§ **Requirement**:
Repeat exactly the line that includes "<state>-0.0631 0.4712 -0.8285" and all lines after it, ending with the last line of the listing below.
::::
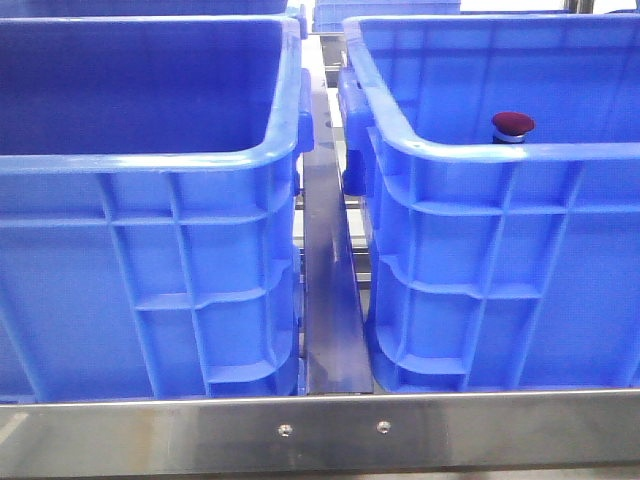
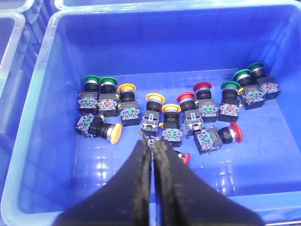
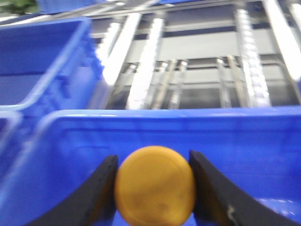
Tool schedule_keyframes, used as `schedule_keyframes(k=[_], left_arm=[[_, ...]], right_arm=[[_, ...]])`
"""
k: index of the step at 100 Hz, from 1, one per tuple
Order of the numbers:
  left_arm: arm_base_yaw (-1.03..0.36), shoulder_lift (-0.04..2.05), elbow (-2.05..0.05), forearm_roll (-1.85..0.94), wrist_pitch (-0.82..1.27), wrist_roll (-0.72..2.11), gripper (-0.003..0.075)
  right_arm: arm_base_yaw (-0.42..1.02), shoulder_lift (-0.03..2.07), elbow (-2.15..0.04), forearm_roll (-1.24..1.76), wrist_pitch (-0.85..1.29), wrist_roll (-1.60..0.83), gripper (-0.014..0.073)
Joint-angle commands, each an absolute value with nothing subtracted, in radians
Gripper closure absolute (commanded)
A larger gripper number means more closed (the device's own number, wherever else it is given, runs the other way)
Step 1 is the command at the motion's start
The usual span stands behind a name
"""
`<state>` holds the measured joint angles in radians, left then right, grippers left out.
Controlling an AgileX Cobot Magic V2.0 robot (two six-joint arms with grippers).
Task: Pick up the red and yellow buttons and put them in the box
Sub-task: 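Lower the yellow button into the crate beside the red one and release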
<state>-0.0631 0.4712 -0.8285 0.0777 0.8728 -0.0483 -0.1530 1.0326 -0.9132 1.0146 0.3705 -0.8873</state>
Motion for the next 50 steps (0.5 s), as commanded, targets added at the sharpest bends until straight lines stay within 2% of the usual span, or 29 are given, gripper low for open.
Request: schedule_keyframes(k=[1,21,50], left_arm=[[-0.063,0.479,-0.854,0.072,0.799,-0.058,0.0739],[-0.063,0.479,-0.854,0.072,0.799,-0.058,0.0739],[-0.063,0.479,-0.854,0.072,0.799,-0.058,0.0739]], right_arm=[[-0.159,1.094,-0.941,1.034,0.256,-0.900,0.0416],[-0.159,1.285,-0.944,1.034,0.126,-0.915,0.0416],[-0.159,1.498,-1.010,1.034,0.086,-0.916,0.0416]])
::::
§ **Response to the exercise**:
<state>-0.0631 0.4712 -0.8285 0.0777 0.8728 -0.0483 -0.1530 1.0326 -0.9132 1.0146 0.3705 -0.8873</state>
Motion for the next 50 steps (0.5 s), as commanded, targets added at the sharpest bends until straight lines stay within 2% of the usual span, or 29 are given, gripper low for open.
Request: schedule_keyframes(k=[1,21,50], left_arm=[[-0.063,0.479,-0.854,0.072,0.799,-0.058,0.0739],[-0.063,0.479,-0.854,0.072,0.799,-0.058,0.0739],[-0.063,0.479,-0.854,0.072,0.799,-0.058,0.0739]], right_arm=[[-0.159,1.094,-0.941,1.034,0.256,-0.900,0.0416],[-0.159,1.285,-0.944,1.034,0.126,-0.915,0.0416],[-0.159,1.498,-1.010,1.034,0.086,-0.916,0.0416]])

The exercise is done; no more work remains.